Vexed by VEX tools: Consistency evaluation of container vulnerability scanners
Yekatierina Churakova Mathias Ekstedt
TL;DR
This study evaluates the consistency of state-of-the-art VEX-producing tools applied to Docker container images using Jaccard and Tversky similarity measures. Despite multiple configurations and input modalities, the results show overall low cross-tool agreement, with Trivy and Grype yielding the highest CVE-based alignment (~0.76) and many tool pairs showing near-zero overlap. The analysis highlights factors such as input formats, vulnerability identifiers, and reliance on different vulnerability databases as major contributors to inconsistency, suggesting that the VEX tooling space is still immature. The work underscores the need for standardized identifiers, improved SBOM quality, and potentially integrating explicit exploitability data to enhance the reliability of vulnerability reporting in software supply chains.
Abstract
This paper presents a study that analyzed state-of-the-art vulnerability scanning tools applied to containers. We have focused the work on tools following the Vulnerability Exploitability eXchange (VEX) format, which has been introduced to complement Software Bills of Material (SBOM) with security advisories of known vulnerabilities.

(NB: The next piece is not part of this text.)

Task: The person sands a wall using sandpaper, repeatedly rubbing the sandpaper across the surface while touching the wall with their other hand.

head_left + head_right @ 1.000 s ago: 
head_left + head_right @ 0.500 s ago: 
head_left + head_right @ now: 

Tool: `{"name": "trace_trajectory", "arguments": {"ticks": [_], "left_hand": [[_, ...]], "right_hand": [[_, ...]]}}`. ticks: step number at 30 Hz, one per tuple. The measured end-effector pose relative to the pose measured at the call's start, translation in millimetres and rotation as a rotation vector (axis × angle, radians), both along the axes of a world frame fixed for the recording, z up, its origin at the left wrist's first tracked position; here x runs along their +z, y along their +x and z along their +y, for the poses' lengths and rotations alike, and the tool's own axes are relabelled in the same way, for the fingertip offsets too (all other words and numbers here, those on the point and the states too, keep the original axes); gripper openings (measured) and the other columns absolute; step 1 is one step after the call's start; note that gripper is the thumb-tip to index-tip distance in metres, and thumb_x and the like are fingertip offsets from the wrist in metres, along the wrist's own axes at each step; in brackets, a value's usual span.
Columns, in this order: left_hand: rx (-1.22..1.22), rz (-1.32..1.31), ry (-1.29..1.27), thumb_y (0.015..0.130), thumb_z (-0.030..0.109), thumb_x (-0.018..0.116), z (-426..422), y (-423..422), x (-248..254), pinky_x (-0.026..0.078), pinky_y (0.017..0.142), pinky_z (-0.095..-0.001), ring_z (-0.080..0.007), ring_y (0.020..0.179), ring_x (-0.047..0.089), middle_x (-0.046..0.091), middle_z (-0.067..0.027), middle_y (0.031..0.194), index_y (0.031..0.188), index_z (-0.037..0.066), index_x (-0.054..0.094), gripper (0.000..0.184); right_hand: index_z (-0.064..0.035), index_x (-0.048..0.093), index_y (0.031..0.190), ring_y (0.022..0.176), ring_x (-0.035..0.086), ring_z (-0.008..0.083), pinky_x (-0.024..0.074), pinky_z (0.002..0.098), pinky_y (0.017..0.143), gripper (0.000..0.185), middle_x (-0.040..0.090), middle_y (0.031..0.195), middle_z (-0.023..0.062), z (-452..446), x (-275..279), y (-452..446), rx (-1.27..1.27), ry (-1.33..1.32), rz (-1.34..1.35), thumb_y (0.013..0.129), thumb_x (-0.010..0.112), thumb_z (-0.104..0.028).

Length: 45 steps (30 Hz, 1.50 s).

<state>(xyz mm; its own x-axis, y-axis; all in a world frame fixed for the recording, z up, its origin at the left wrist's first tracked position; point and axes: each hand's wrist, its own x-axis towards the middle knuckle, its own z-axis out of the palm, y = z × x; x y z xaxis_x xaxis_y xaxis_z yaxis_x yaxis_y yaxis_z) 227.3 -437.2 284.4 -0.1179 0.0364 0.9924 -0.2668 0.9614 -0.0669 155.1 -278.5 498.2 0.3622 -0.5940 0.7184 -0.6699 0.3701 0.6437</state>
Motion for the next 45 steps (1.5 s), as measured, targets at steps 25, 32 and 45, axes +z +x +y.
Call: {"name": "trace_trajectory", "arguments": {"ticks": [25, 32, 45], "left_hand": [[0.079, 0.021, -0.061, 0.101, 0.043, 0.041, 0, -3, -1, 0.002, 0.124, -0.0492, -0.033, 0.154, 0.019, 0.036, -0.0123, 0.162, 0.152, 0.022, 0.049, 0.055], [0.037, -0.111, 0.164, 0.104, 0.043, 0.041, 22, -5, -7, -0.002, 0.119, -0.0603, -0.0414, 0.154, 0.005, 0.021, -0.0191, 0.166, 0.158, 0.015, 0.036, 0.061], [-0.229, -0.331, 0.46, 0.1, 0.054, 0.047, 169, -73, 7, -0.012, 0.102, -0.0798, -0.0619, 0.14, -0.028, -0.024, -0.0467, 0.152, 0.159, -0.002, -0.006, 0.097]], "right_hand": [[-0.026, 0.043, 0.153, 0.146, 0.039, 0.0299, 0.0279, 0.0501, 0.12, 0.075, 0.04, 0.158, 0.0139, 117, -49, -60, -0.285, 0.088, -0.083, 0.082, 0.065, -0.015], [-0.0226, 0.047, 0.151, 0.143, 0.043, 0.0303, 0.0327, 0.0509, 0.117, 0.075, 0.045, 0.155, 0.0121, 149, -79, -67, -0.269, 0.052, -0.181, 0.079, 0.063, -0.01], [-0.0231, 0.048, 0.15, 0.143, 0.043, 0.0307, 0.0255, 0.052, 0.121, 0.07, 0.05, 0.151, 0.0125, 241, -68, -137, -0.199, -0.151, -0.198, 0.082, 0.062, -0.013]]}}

Being able to get an accurate understanding of vulnerabilities found in the dependencies of third-party software is critical for secure software development and risk analysis. Accepting the overwhelming challenge of estimating the precise accuracy and precision of a vulnerability scanner, we have in this study instead set out to explore how consistently different tools perform. By doing this, we aim to assess the maturity of the VEX tool field as a whole (rather than any particular tool). We have used the Jaccard and Tversky indices to produce similarity scores of tool performance for several different datasets created from container images. Overall, our results show a low level of consistency among the tools, thus indicating a low level of maturity in VEX tool space. We have performed a number of experiments to find and explanation to our results, but largely they are inconclusive and further research is needed to understand the underlying causalities of our findings.